Task directions =>
Write out nothing except the lines running from the one containing "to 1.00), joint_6" to the last line of the data, exactly as they stand.

Extracted material =>

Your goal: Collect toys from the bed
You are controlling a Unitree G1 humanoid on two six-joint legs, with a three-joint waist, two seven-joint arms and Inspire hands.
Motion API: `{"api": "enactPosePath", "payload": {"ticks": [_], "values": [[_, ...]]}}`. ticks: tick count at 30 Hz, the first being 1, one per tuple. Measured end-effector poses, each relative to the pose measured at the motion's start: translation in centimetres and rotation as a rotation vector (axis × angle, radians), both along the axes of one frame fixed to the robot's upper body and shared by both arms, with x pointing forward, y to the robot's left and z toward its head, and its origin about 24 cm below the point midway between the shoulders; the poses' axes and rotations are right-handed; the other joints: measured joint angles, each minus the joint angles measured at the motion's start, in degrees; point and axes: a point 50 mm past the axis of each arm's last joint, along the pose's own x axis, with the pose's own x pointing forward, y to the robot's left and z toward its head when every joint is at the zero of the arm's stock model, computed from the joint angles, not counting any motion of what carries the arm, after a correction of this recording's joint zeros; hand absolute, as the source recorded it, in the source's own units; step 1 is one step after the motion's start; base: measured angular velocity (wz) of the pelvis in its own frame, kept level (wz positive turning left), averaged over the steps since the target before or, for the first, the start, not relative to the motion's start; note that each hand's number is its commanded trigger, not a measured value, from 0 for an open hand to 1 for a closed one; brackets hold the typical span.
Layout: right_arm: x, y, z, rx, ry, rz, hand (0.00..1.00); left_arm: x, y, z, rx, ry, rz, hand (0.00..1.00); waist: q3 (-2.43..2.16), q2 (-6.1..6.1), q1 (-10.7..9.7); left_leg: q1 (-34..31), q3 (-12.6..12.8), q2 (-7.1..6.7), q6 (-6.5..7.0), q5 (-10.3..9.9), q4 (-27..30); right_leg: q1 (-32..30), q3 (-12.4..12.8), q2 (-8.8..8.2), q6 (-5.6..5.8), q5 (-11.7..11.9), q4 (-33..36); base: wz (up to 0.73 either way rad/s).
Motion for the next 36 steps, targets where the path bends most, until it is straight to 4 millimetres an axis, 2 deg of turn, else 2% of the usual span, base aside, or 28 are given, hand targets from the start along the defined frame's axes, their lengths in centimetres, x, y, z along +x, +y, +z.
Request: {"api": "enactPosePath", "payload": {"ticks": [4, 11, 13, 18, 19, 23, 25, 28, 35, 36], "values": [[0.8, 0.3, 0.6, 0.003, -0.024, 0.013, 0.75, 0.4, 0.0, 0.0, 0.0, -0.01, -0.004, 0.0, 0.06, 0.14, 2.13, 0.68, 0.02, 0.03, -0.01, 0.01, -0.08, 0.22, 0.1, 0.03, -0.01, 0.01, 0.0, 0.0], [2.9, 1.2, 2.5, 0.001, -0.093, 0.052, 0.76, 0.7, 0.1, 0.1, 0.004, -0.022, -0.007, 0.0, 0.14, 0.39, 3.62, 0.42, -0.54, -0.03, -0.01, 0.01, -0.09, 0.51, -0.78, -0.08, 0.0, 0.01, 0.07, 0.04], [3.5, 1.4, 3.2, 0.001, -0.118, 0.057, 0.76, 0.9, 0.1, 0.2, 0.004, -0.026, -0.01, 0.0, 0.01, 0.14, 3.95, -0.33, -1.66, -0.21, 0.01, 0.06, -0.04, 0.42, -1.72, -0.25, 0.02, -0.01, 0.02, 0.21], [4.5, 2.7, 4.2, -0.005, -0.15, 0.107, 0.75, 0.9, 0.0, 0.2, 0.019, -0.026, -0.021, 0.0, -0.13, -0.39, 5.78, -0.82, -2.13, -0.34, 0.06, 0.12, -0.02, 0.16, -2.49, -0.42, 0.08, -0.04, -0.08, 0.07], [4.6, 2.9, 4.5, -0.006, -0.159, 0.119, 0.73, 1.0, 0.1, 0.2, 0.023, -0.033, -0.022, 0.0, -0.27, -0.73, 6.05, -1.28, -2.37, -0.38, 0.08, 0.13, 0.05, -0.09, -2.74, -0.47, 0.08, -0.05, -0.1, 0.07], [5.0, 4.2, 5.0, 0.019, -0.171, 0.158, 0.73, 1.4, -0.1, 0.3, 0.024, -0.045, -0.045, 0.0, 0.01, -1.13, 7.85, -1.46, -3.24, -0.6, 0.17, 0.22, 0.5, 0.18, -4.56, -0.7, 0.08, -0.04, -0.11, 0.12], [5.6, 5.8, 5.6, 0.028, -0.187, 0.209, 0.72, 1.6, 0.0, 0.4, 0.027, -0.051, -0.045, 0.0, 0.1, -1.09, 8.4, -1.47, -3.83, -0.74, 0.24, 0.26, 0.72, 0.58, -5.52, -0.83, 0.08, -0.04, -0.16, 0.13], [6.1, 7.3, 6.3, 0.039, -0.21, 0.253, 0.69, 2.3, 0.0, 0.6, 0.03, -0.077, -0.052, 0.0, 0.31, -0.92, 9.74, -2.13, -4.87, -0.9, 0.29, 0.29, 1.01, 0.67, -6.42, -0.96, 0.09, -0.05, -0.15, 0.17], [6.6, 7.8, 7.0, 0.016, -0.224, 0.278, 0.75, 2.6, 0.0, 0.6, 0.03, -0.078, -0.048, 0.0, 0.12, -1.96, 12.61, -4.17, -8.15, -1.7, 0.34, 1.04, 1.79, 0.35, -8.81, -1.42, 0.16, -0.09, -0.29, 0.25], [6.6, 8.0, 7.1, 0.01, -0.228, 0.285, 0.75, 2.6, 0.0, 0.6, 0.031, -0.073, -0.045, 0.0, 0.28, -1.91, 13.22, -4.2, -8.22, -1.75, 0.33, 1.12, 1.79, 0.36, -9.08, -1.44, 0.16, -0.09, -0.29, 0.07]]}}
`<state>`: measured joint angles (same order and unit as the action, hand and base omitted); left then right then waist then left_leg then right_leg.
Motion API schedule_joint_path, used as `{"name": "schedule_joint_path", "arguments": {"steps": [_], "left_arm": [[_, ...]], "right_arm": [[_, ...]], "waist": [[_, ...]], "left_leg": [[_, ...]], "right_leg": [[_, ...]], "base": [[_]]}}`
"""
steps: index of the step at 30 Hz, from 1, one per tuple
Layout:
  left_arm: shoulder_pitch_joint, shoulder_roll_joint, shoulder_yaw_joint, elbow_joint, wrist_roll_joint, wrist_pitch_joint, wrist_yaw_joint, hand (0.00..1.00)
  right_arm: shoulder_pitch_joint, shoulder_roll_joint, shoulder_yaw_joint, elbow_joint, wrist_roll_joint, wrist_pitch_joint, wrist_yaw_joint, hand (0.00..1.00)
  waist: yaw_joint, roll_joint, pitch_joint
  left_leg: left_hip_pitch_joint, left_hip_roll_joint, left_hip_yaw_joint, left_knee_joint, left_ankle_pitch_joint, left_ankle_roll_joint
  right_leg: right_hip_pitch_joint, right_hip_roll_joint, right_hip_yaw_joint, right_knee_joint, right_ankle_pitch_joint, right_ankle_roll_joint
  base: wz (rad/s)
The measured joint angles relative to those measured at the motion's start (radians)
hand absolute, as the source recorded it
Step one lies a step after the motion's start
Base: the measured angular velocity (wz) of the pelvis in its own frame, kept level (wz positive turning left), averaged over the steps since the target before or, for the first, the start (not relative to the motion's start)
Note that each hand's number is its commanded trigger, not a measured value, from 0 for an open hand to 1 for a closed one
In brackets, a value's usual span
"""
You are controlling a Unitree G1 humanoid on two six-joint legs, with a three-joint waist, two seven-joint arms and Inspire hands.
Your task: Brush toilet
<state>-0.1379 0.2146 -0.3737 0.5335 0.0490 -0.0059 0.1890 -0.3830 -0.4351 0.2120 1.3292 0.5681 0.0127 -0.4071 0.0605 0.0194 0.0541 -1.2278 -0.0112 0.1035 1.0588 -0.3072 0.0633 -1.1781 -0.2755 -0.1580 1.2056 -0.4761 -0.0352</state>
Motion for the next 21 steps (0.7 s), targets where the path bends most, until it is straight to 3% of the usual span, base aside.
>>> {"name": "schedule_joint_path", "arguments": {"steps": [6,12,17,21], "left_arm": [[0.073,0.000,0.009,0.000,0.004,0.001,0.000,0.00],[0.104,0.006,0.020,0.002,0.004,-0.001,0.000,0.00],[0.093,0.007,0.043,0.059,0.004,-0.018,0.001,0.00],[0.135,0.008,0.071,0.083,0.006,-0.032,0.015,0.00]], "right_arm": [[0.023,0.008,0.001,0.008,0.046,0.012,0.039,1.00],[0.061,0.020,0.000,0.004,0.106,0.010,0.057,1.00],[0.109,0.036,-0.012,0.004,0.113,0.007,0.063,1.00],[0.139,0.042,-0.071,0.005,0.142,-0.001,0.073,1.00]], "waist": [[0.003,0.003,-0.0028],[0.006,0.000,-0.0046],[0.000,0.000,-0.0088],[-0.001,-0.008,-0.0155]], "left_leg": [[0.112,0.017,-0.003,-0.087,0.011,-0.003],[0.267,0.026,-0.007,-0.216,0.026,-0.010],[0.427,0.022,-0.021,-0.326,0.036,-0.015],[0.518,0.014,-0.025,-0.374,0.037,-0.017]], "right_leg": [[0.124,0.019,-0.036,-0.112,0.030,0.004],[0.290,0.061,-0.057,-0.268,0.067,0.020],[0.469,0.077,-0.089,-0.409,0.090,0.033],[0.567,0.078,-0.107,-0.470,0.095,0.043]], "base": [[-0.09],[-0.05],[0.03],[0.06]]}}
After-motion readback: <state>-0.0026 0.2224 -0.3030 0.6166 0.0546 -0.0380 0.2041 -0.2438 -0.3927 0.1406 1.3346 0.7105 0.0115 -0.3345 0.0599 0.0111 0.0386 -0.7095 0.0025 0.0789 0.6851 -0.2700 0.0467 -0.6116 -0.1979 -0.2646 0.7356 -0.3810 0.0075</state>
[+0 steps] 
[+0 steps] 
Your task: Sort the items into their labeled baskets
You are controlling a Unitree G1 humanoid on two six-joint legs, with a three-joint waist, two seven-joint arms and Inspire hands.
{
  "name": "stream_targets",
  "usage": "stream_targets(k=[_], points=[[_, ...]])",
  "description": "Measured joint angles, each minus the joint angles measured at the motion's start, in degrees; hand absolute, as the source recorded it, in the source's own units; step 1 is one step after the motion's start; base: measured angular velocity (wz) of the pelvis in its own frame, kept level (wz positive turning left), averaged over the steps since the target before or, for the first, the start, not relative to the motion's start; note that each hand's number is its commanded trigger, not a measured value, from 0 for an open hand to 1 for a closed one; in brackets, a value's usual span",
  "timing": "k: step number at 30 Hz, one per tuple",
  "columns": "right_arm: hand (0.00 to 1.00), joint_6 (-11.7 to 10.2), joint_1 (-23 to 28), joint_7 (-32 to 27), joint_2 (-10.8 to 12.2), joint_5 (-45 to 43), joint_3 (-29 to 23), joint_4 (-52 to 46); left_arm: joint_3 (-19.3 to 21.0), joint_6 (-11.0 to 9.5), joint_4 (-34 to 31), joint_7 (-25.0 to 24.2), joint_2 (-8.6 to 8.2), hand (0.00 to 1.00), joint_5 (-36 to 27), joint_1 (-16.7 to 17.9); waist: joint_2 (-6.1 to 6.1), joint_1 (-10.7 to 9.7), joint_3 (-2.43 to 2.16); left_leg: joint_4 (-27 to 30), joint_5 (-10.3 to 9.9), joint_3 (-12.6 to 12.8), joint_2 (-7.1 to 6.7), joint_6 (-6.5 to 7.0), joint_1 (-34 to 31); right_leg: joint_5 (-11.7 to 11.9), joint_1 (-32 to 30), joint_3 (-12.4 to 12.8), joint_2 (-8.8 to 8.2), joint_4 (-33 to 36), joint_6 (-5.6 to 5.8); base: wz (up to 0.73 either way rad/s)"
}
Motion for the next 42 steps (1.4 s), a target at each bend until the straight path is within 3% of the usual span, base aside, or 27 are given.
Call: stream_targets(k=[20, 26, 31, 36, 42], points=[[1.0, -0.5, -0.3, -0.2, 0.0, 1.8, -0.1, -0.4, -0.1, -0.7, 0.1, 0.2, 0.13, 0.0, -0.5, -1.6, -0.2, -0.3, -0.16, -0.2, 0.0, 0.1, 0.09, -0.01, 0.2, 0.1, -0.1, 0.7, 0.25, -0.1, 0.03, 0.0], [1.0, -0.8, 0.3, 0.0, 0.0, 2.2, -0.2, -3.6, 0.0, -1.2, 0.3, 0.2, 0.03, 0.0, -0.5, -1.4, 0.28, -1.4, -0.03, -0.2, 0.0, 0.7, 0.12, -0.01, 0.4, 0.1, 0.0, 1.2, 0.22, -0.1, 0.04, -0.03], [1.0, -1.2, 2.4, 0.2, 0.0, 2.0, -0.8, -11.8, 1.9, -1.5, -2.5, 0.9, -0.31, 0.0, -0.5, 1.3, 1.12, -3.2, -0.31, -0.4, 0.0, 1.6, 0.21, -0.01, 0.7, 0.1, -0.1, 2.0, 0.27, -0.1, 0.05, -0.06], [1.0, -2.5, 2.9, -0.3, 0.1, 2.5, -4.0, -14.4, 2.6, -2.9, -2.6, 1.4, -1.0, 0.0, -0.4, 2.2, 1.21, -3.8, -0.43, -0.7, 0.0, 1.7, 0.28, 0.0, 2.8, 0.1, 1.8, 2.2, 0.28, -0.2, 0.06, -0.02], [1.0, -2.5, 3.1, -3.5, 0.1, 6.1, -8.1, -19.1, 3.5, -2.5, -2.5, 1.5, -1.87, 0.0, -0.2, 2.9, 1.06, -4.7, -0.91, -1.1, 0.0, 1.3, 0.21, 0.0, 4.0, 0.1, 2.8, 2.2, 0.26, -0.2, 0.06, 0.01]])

Output =>
  "columns": "right_arm: hand (0.00 to 1.00), joint_6 (-11.7 to 10.2), joint_1 (-23 to 28), joint_7 (-32 to 27), joint_2 (-10.8 to 12.2), joint_5 (-45 to 43), joint_3 (-29 to 23), joint_4 (-52 to 46); left_arm: joint_3 (-19.3 to 21.0), joint_6 (-11.0 to 9.5), joint_4 (-34 to 31), joint_7 (-25.0 to 24.2), joint_2 (-8.6 to 8.2), hand (0.00 to 1.00), joint_5 (-36 to 27), joint_1 (-16.7 to 17.9); waist: joint_2 (-6.1 to 6.1), joint_1 (-10.7 to 9.7), joint_3 (-2.43 to 2.16); left_leg: joint_4 (-27 to 30), joint_5 (-10.3 to 9.9), joint_3 (-12.6 to 12.8), joint_2 (-7.1 to 6.7), joint_6 (-6.5 to 7.0), joint_1 (-34 to 31); right_leg: joint_5 (-11.7 to 11.9), joint_1 (-32 to 30), joint_3 (-12.4 to 12.8), joint_2 (-8.8 to 8.2), joint_4 (-33 to 36), joint_6 (-5.6 to 5.8); base: wz (up to 0.73 either way rad/s)"
}
Motion for the next 42 steps (1.4 s), a target at each bend until the straight path is within 3% of the usual span, base aside, or 27 are given.
Call: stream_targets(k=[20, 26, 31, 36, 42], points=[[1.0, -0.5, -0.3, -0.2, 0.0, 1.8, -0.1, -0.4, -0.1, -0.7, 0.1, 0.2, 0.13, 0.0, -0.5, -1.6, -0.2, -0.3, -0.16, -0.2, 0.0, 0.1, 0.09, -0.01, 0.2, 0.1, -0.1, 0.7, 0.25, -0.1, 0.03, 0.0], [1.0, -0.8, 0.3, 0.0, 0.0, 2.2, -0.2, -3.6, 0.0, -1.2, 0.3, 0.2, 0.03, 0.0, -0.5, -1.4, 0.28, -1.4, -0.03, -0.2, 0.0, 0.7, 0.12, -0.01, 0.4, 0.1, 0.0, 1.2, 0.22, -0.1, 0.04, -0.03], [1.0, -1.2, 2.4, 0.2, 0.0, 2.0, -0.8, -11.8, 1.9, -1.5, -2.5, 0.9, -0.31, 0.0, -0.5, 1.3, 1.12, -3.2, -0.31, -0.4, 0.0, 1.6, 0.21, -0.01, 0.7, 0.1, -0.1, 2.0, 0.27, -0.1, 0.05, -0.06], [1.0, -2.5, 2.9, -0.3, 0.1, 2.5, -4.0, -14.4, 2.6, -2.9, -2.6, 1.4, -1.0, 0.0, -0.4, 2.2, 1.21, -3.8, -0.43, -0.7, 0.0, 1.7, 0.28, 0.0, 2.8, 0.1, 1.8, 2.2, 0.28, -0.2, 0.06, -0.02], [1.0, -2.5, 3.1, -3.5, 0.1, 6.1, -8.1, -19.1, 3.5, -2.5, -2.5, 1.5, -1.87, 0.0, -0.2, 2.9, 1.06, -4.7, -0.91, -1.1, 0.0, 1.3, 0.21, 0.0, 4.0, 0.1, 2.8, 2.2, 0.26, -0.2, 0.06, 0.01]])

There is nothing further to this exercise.